(SOURCE MATERIAL begins)

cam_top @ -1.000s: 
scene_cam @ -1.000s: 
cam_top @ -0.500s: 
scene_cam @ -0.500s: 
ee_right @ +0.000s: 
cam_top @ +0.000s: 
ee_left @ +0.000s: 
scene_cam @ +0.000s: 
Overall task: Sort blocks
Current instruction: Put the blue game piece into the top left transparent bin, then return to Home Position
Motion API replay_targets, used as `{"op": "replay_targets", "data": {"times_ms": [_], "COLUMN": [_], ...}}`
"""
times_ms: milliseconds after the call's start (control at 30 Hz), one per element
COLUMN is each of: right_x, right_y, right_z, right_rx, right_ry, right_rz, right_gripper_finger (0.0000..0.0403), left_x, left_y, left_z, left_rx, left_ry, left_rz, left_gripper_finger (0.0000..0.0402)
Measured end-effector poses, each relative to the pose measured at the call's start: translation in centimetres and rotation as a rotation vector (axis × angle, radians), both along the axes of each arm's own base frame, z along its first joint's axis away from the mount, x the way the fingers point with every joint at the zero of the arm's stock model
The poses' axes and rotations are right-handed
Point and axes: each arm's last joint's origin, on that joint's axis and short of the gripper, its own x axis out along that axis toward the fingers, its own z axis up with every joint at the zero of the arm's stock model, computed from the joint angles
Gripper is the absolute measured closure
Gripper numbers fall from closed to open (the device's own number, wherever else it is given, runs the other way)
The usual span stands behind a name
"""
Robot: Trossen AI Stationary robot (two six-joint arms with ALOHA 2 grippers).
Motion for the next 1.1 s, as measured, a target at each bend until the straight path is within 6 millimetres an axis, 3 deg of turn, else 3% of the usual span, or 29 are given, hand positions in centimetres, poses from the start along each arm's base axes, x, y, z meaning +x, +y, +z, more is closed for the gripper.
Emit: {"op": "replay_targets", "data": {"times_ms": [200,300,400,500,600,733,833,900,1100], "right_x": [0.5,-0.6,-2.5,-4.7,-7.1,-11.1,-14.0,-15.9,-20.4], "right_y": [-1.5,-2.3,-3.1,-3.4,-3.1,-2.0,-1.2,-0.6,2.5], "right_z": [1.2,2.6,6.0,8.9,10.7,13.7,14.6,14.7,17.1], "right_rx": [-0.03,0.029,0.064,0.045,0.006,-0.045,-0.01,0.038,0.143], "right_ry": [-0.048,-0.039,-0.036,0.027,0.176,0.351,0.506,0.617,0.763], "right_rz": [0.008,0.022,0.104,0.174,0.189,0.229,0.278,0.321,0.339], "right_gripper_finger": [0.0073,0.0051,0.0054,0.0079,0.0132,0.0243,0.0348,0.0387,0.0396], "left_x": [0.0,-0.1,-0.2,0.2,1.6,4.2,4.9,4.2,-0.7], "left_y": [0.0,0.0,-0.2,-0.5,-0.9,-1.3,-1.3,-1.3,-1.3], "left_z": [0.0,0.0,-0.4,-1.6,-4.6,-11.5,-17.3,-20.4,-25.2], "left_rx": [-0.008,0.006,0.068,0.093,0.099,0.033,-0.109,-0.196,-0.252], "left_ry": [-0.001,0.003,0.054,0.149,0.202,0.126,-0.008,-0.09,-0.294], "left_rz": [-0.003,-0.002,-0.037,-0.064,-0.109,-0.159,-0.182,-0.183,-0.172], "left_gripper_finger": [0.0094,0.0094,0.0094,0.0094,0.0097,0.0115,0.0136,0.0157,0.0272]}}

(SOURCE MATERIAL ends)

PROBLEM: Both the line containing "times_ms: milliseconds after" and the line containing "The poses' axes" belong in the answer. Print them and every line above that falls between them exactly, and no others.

TASK SOLUTION:
times_ms: milliseconds after the call's start (control at 30 Hz), one per element
COLUMN is each of: right_x, right_y, right_z, right_rx, right_ry, right_rz, right_gripper_finger (0.0000..0.0403), left_x, left_y, left_z, left_rx, left_ry, left_rz, left_gripper_finger (0.0000..0.0402)
Measured end-effector poses, each relative to the pose measured at the call's start: translation in centimetres and rotation as a rotation vector (axis × angle, radians), both along the axes of each arm's own base frame, z along its first joint's axis away from the mount, x the way the fingers point with every joint at the zero of the arm's stock model
The poses' axes and rotations are right-handed

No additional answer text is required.